How We Optimized Read Performance - DZone

High-performance computing systems often use all-flash architectures and kernel-mode parallel file systems to satisfy performance demands. However, the increasing sizes of both data volumes and distributed system clusters raise significant cost challenges for all-flash storage and vast operational challenges for kernel clients.

JuiceFS is a cloud-native distributed file system that operates entirely in user space. It improves I/O throughput substantially through the distributed cache and uses cost-effective object storage for data storage. It's hence suitable for serving large-scale AI workloads.

In JuiceFS, reading data starts with a client-side read request, which is sent to the JuiceFS client via FUSE. This request then passes through a readahead buffer layer, enters the cache layer, and ultimately accesses object storage. To enhance reading efficiency, we employ various strategies in the architecture, including data readahead, prefetch, and cache.

In this article, we'll analyze the working principles of these strategies in detail and share our test results in specific scenarios. We hope this article will provide insights for improving your system performance.

The architecture of JuiceFS Community Edition consists of three main parts in total, known as client, data storage, and metadata. Data access is supported through various interfaces, including POSIX, HDFS API, S3 API, and Kubernetes CSI, catering to different application scenarios.
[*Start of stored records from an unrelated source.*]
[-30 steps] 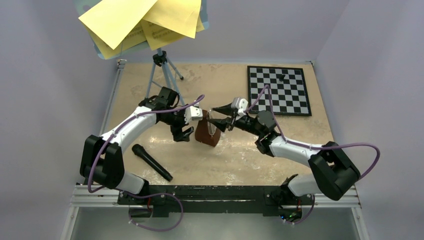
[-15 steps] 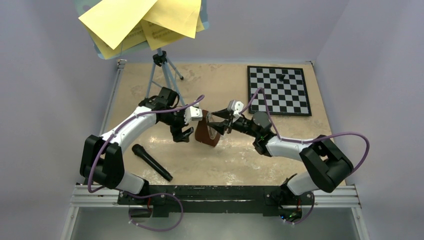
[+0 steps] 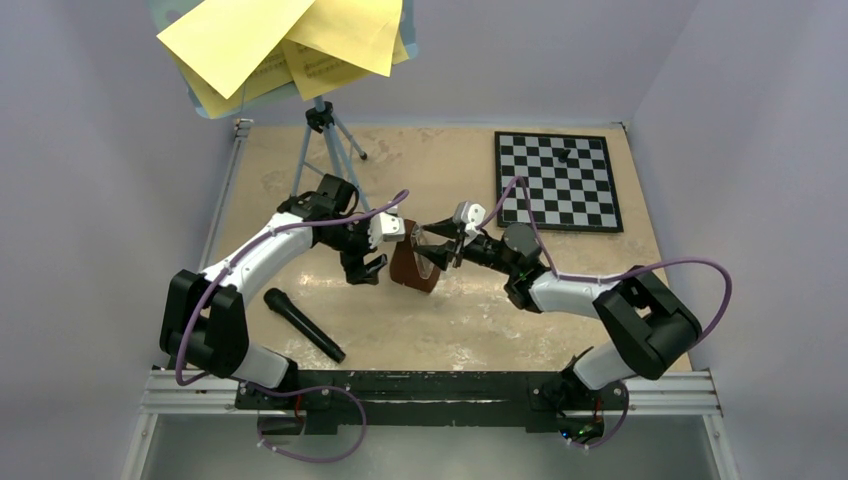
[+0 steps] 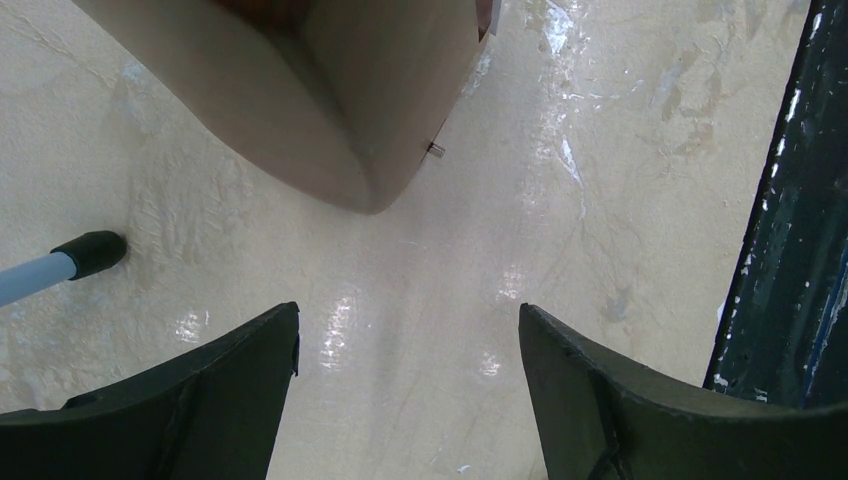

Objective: Pack up the instrument practice props

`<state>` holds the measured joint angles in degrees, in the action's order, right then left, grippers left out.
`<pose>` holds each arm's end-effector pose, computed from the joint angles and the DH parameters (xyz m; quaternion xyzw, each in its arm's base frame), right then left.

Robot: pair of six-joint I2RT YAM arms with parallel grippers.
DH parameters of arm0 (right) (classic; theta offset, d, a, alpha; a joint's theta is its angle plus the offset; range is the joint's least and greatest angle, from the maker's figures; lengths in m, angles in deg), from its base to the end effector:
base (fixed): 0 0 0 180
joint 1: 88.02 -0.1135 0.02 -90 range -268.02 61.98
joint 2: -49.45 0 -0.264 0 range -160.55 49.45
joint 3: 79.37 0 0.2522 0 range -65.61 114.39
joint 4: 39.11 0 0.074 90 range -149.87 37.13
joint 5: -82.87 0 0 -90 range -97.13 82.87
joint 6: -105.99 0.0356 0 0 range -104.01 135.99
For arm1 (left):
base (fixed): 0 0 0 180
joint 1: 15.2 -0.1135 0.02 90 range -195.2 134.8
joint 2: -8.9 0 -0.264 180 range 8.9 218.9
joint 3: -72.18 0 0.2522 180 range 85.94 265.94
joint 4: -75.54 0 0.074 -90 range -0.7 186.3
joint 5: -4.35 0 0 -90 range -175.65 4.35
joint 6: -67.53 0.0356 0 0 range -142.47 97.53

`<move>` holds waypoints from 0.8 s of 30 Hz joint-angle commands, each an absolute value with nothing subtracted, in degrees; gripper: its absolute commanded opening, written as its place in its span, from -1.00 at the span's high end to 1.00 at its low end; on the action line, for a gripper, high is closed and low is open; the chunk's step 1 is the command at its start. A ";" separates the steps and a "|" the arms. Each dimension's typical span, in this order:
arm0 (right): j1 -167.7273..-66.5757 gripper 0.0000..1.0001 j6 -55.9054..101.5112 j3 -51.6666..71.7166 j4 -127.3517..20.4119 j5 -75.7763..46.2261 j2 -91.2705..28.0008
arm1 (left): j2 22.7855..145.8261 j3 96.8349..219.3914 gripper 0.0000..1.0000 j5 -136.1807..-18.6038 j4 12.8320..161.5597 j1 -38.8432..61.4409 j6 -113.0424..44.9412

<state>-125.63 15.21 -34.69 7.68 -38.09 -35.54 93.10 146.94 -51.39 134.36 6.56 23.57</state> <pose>0.2210 0.1934 0.2251 -0.3991 0.5407 0.3958 0.6259 0.2530 -0.1226 0.2387 0.5695 0.7480 -0.2449 0.2370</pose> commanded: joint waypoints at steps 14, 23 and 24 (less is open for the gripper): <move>-126.08 1.00 13.76 -32.07 12.38 -39.51 -37.39 | 91.65 144.99 -0.71 -49.13 132.96 5.50 22.52; -125.99 1.00 10.80 -32.13 4.15 -40.12 -37.43 | 91.98 145.12 -0.70 -49.22 132.80 5.50 22.48; -125.98 1.00 10.80 -32.55 3.78 -40.05 -37.08 | 91.92 145.10 -0.71 -49.06 132.74 5.46 22.50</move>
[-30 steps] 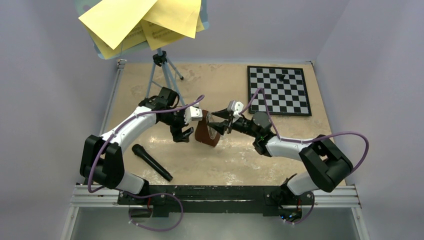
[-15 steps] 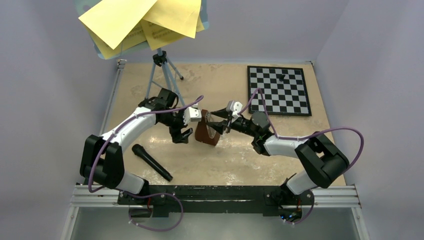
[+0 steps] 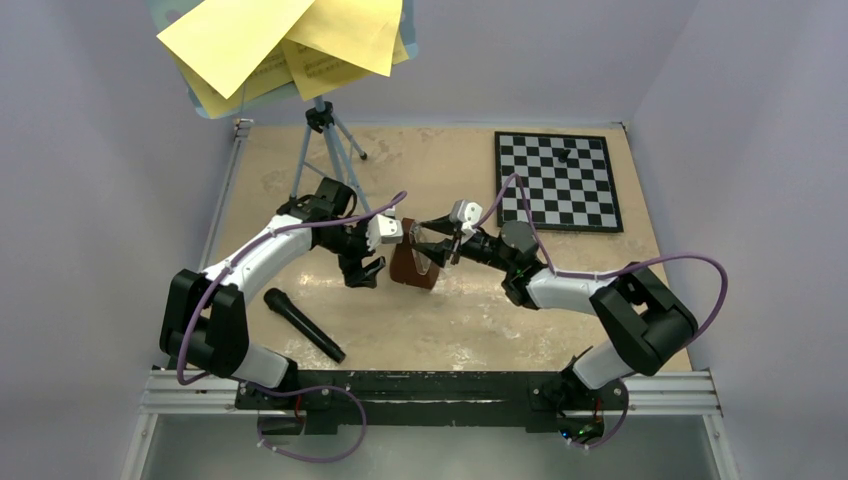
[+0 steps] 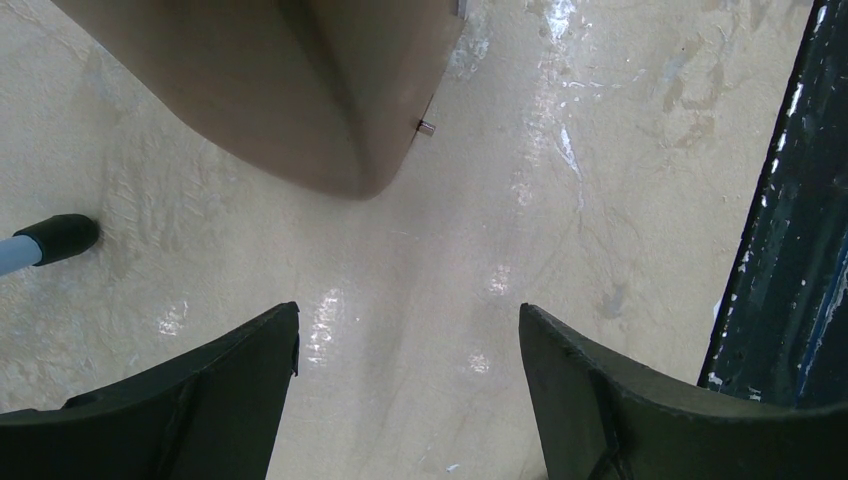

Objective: Pack up the instrument practice props

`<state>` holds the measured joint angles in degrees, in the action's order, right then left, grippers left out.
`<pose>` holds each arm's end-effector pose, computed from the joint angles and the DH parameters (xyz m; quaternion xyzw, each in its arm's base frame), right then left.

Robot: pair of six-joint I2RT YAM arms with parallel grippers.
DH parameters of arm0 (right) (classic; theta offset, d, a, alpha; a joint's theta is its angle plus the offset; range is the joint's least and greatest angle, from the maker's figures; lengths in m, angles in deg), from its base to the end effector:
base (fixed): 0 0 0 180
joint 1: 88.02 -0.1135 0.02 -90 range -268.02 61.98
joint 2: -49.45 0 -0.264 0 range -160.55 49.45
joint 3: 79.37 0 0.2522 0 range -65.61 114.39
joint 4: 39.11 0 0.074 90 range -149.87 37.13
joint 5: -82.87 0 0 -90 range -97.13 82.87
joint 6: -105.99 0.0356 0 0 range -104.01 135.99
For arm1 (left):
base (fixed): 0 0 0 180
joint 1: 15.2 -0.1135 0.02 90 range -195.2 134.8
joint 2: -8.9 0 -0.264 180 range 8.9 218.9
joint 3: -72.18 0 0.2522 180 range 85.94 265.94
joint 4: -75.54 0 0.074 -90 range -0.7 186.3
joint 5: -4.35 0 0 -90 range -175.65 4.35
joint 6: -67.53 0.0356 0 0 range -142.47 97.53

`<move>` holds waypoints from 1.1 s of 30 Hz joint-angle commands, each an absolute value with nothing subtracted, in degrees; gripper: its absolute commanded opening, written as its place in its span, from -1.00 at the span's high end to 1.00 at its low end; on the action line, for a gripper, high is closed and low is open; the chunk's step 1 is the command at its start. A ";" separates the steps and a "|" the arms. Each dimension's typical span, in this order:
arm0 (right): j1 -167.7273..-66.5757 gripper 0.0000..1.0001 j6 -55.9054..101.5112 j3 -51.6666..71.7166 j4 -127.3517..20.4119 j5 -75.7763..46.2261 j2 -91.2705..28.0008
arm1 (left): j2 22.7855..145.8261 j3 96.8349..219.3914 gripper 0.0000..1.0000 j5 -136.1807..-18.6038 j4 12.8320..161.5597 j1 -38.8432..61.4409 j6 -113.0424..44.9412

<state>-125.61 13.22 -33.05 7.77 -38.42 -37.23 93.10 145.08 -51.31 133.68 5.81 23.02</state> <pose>0.2269 0.1980 0.2256 -0.4100 0.5323 0.3863 0.6319 0.2513 -0.1180 0.2299 0.5595 0.7573 -0.2477 0.2282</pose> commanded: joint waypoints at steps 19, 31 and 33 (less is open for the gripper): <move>-121.91 1.00 11.49 -32.90 1.37 -46.60 -34.69 | 93.93 146.08 -0.71 -47.87 129.88 5.53 20.97; -119.13 1.00 18.06 -28.11 0.66 -58.75 -35.75 | 93.14 147.84 -0.70 -45.52 131.28 5.65 22.73; -118.51 1.00 17.74 -27.83 -0.44 -60.31 -35.82 | 91.76 147.19 -0.70 -45.25 129.57 6.52 22.06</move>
In terms of data storage, JuiceFS supports dozens of object storage solutions, including public cloud services and self-hosted solutions such as Ceph and MinIO. The metadata engine works with major databases such as Redis, TiKV, and PostgreSQL.

Architecture: JuiceFS Community Edition (left) vs. Enterprise Edition (right)

The primary differences between the community edition and the enterprise edition are in handling the metadata engine and data caching, as shown in the figure above. Specifically, the enterprise edition includes a proprietary distributed metadata engine and supports distributed cache, whereas the community edition only supports local cache.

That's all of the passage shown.